Reproduce every line of the material, exactly as given.

┌─ DATASET SECTION

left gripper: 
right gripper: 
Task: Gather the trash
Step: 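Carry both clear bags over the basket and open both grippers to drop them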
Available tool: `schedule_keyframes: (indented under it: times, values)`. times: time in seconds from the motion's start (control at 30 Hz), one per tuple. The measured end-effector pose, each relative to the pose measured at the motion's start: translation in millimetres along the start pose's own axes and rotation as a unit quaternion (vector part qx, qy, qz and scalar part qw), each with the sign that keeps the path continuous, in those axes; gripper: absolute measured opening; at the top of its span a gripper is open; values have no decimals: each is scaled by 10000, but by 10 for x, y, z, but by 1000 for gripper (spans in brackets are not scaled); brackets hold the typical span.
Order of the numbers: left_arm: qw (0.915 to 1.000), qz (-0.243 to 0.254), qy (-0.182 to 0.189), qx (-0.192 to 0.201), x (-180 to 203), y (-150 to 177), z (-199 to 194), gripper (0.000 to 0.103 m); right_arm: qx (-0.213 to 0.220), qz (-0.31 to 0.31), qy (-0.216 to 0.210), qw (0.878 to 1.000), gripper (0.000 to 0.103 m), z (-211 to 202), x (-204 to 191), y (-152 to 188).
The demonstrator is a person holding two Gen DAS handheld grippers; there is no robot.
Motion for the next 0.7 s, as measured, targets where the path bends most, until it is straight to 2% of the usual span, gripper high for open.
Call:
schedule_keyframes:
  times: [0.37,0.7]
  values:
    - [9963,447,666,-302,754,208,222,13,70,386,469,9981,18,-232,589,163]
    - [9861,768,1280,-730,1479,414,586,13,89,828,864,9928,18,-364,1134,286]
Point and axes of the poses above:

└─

# ANSWER SPACE
left gripper: 
right gripper: 
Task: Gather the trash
Step: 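Carry both clear bags over the basket and open both grippers to drop them
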Available tool: `schedule_keyframes: (indented under it: times, values)`. times: time in seconds from the motion's start (control at 30 Hz), one per tuple. The measured end-effector pose, each relative to the pose measured at the motion's start: translation in millimetres along the start pose's own axes and rotation as a unit quaternion (vector part qx, qy, qz and scalar part qw), each with the sign that keeps the path continuous, in those axes; gripper: absolute measured opening; at the top of its span a gripper is open; values have no decimals: each is scaled by 10000, but by 10 for x, y, z, but by 1000 for gripper (spans in brackets are not scaled); brackets hold the typical span.
Order of the numbers: left_arm: qw (0.915 to 1.000), qz (-0.243 to 0.254), qy (-0.182 to 0.189), qx (-0.192 to 0.201), x (-180 to 203), y (-150 to 177), z (-199 to 194), gripper (0.000 to 0.103 m); right_arm: qx (-0.213 to 0.220), qz (-0.31 to 0.31), qy (-0.216 to 0.210), qw (0.878 to 1.000), gripper (0.000 to 0.103 m), z (-211 to 202), x (-204 to 191), y (-152 to 188).
The demonstrator is a person holding two Gen DAS handheld grippers; there is no robot.
Motion for the next 0.7 s, as measured, targets where the path bends most, until it is straight to 2% of the usual span, gripper high for open.
Call:
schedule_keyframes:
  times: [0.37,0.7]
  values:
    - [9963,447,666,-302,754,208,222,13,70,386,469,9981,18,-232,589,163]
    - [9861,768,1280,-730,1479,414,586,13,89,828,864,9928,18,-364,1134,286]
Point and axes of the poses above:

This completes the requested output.